Lobsters feel pain, tooLobsters and crabs used for food are frequently subjected to one of the cruellest fates suffered by any animal – being boiled alive. Being plunged into a pot of boiling water while still conscious hurts these sentient animals just as much as you’d expect, and they show it by frantically scrabbling at the sides of the pot in terror for up to a minute before they die.

Some cooks also dismember or declaw them without painkillers. And prior to being killed, naturally solitary lobsters are piled on top of one another in tiny tanks. Their pincers are bound together to prevent them from tearing each other apart as they are driven insane by the intense, unnatural confinement.

Toxins and Chips? Fish and Your Health

Fish often live in water so dirty that you would never drink it. Their bodies absorb a toxic mixture of bacteria, contaminants and heavy metals – which will then be passed along to anybody who eats them. Seafood and tuna can contain high levels of mercury because of industrial pollution, sometimes causing mercury poisoning in humans: symptoms include hair loss, cognitive impairment and increased risk of heart disease.

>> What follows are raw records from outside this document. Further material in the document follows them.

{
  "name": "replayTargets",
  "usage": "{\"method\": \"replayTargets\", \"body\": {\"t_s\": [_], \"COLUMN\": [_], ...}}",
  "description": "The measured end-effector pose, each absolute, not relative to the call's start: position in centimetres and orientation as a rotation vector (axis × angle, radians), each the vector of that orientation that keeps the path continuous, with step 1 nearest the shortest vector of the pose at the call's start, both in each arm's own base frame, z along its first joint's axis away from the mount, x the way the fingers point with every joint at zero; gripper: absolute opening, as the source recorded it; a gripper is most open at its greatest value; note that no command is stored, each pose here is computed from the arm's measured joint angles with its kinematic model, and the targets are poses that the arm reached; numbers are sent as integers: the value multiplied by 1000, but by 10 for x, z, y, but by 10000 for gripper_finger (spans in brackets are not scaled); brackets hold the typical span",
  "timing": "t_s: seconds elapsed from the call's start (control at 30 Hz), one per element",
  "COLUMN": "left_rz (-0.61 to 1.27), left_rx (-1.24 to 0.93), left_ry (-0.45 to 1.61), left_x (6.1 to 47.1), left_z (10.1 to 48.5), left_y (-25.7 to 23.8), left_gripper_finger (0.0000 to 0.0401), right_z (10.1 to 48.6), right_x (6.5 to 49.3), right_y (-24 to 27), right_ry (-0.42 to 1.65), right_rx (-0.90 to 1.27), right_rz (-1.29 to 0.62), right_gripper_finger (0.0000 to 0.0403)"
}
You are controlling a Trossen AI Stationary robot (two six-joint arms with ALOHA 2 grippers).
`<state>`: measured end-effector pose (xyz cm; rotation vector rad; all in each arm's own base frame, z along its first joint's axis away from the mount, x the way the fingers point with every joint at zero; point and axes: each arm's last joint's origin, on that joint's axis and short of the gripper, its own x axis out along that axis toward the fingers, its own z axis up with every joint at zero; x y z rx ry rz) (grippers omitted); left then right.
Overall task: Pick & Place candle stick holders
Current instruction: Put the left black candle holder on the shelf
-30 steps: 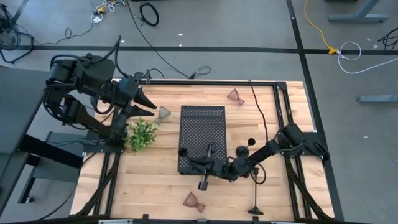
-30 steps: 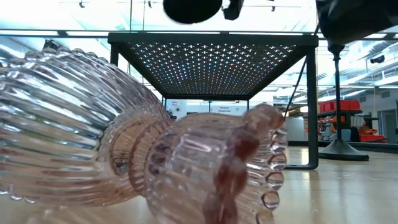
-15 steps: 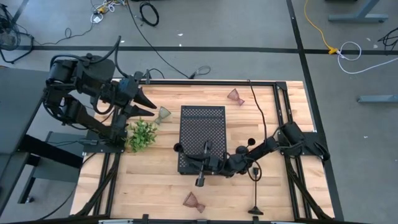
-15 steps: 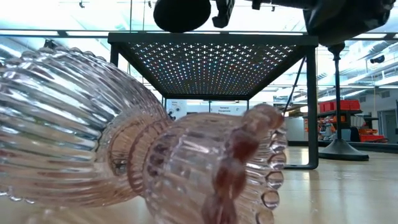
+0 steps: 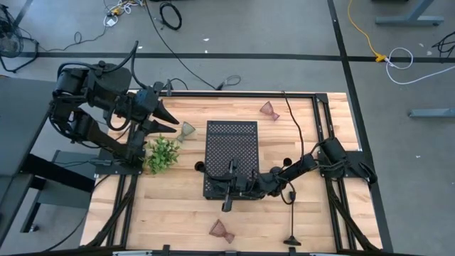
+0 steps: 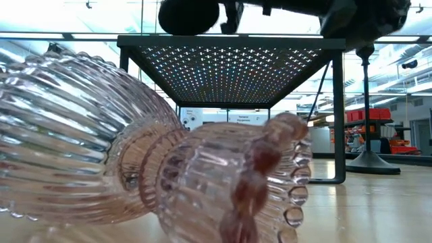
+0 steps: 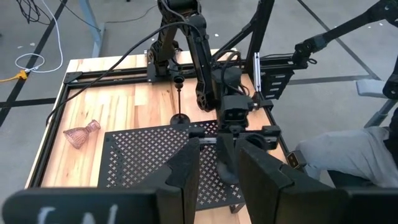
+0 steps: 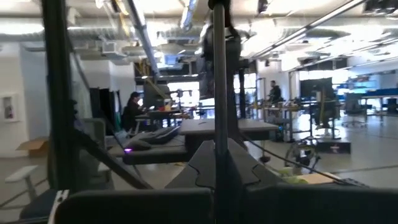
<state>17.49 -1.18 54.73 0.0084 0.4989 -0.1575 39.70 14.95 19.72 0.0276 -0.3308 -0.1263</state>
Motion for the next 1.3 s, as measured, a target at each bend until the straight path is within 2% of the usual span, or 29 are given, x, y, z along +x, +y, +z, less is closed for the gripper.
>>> {"method": "replayTargets", "body": {"t_s": [0.23,0.4,0.53,1.3], "left_rz": [-157,-156,-155,-155], "left_rx": [8,1,-2,-2], "left_ry": [498,500,501,508], "left_x": [175,175,175,174], "left_z": [547,547,547,547], "left_y": [-12,-12,-12,-12], "left_gripper_finger": [107,107,107,107], "right_z": [207,194,183,182], "right_x": [419,423,424,423], "right_y": [159,165,165,164], "right_ry": [-209,-298,-292,-263], "right_rx": [-39,-38,-31,-63], "right_rz": [-102,-73,-115,-228], "right_gripper_finger": [0,0,0,9]}}
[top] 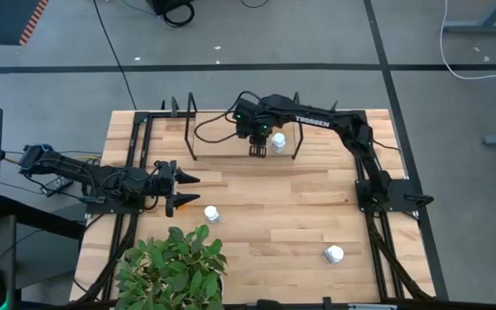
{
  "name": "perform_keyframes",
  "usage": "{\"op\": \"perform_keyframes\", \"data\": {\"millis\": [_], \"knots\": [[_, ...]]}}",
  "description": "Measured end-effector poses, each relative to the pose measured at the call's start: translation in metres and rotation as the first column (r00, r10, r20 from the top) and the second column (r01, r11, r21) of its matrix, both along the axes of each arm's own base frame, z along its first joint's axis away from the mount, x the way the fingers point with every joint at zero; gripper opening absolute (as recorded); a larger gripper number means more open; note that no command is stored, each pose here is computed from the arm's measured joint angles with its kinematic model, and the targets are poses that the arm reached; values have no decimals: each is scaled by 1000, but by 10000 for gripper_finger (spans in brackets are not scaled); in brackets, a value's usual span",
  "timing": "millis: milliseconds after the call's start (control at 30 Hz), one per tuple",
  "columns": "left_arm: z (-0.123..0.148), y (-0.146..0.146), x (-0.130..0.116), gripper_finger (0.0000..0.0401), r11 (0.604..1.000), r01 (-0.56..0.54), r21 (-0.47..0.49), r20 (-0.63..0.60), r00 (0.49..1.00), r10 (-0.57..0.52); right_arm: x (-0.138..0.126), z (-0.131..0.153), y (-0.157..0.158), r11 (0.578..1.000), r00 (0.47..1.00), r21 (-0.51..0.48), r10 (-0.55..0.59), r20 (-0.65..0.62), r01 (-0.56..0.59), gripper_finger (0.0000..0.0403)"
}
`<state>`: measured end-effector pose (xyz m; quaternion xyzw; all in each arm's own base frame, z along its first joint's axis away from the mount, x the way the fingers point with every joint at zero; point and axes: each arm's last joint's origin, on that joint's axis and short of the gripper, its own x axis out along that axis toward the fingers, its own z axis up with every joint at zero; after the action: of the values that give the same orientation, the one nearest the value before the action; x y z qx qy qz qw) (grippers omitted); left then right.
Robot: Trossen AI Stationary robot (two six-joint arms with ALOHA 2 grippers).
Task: Pick and place medicine bottles onto shelf by color
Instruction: Put the orange pill bottle on the shelf
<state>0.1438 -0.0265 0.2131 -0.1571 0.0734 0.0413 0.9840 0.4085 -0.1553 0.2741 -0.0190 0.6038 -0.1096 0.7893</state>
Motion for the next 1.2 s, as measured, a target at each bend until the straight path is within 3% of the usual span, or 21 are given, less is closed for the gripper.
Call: {"op": "perform_keyframes", "data": {"millis": [133, 200, 600, 900, 1200], "knots": [[0, 0, 0, 286, 1000, 1, 5, -1, 1000, -1, -2, 0, -8, 1000, 1000, -5, -11, 9, 11, 27], [0, 0, 0, 286, 1000, 1, 7, -1, 1000, -1, -5, 1, -12, 1000, 1000, 2, -15, 1, 15, 9], [0, 0, 0, 286, 1000, 1, 9, -1, 1000, -1, -10, 0, -14, 995, 1000, 103, -8, 3, 8, 7], [0, 0, 0, 286, 1000, 1, 9, -1, 1000, -1, -13, -19, -15, 993, 1000, 117, -16, -21, 18, 7], [0, 0, 0, 286, 1000, 1, 8, -1, 1000, -1, -12, -19, -17, 994, 1000, 110, -11, -9, 12, 6]]}}
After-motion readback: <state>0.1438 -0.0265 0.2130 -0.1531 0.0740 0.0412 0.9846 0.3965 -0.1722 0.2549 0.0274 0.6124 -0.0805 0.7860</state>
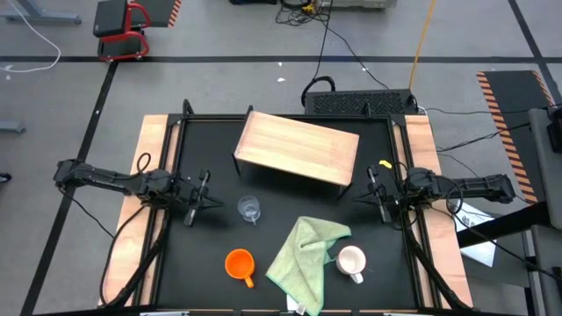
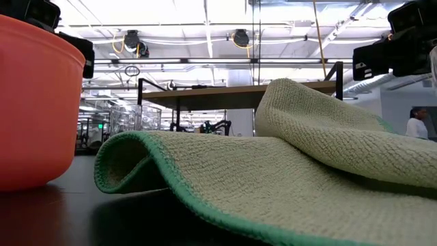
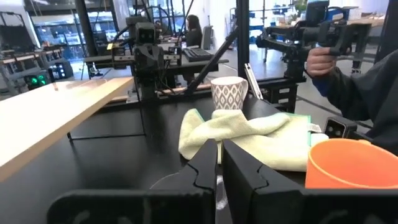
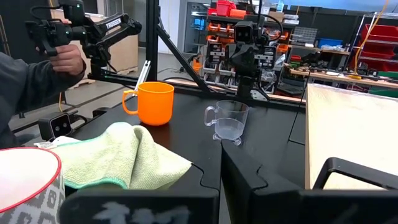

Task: Stack small to large cups/mugs on shelf
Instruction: Put the transparent mug on the shelf

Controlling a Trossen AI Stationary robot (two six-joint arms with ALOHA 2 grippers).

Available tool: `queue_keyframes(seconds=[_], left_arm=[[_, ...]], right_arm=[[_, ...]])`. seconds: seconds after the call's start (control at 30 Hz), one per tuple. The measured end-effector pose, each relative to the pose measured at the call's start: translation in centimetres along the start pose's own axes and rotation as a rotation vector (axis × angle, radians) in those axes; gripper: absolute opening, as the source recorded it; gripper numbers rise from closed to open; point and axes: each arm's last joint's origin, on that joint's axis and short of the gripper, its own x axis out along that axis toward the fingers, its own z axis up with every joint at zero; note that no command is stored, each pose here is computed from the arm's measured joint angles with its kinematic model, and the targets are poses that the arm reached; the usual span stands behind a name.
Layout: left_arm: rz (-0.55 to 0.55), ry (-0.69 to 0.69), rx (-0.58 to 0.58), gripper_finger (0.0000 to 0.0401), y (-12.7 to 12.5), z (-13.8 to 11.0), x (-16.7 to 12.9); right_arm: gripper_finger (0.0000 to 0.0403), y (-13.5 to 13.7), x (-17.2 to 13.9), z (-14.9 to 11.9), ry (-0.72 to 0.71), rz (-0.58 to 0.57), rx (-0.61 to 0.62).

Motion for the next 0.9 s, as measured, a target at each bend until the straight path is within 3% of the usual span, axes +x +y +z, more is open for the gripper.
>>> queue_keyframes(seconds=[0.47, 0.9], left_arm=[[0.064, -0.091, 0.009, 0.0003, 0.4, 3.0, 0.4], [0.131, 0.062, 0.01, 0.0001, 2.0, 5.4, 3.3]], right_arm=[[0.0, 0.0, 0.0, 0.0, 0.001, 0.0, 0.0], [0.0, 0.0, 0.0, -0.1, 0.007, 0.0, 0.001]])
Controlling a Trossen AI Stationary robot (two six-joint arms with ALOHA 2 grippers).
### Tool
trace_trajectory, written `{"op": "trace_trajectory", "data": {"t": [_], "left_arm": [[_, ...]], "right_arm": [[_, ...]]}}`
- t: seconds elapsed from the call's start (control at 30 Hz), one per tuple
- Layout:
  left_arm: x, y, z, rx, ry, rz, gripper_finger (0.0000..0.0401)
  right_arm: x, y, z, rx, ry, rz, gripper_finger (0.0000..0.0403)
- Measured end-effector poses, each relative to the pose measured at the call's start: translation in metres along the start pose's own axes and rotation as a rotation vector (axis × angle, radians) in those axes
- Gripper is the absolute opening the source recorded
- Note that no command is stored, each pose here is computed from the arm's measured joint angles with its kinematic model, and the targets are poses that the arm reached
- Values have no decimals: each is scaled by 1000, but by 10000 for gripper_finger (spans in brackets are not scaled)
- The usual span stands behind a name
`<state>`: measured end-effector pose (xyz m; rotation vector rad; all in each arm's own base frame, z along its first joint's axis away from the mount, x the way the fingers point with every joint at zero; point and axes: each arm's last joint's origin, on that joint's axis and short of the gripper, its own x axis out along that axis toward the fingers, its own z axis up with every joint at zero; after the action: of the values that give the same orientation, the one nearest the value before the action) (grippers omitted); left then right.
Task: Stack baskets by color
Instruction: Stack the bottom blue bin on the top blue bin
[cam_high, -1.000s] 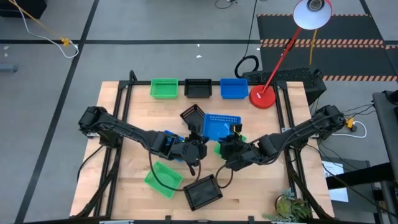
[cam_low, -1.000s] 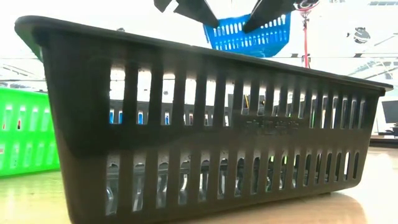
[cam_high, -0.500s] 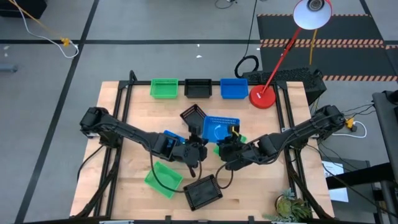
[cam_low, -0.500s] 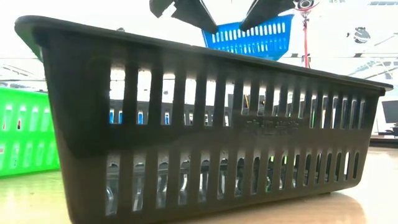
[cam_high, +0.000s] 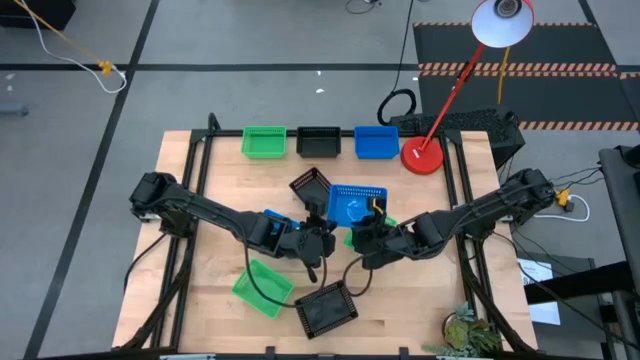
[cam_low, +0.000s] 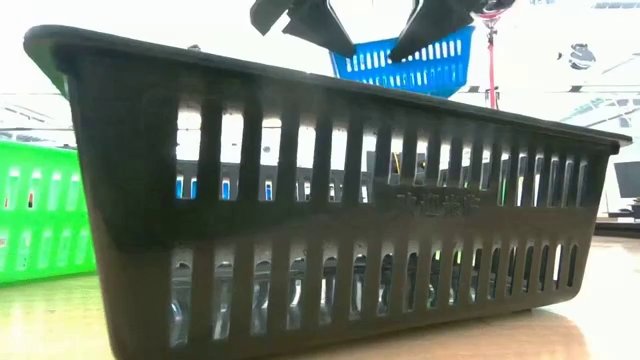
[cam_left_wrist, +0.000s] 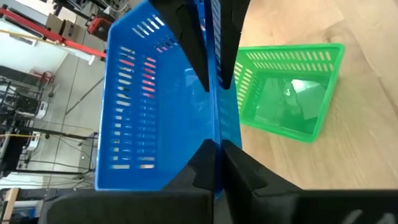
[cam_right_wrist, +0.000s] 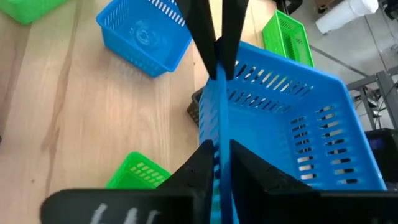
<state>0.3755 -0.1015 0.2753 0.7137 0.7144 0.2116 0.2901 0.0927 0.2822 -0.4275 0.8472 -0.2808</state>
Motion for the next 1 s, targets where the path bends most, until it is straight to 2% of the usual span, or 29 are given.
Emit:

As for the feted health benefits of omega-3 essential fatty acids, it’s perfectly possible to get plenty of these from plant sources. Walnuts, flaxseed, soya beans and cauliflower all contain these vital nutrients, without a toxic dose of chemicals and cruelty.

What You Can Do

It’s simple – stop eating fish and seafood. You will save the lives of many animals and diminish the profits of a global industry that harms millions of sentient beings a day and is responsible for wrecking our environment.

While you’re at it, why not swear off eating all animal products and distance yourself from cruelty altogether? Sign our 30-Day Vegan Pledge to get started today.

FACTBOX

  • Ninety per cent of large fish populations have been decimated in the past 50 years.
  • The fishing industry is the biggest killer of animals in the world. It’s estimated that more than 1 trillion fish die at the hands of humans each year.
  • Although they have no vocal cords, fish make low-pitched sounds to communicate with each other by rattling their teeth and bones, vibrating their muscles and using other parts of their bodies.
  • Just as humans may be right- or left-handed, so lobsters are right- or left-pincered.
  • An estimated 300,000 cetaceans (whales, dolphins and porpoises) die each year as “by-catch” when they become caught in fishing nets. Many birds, seals and turtles also die from injuries caused by fishing nets and tackle.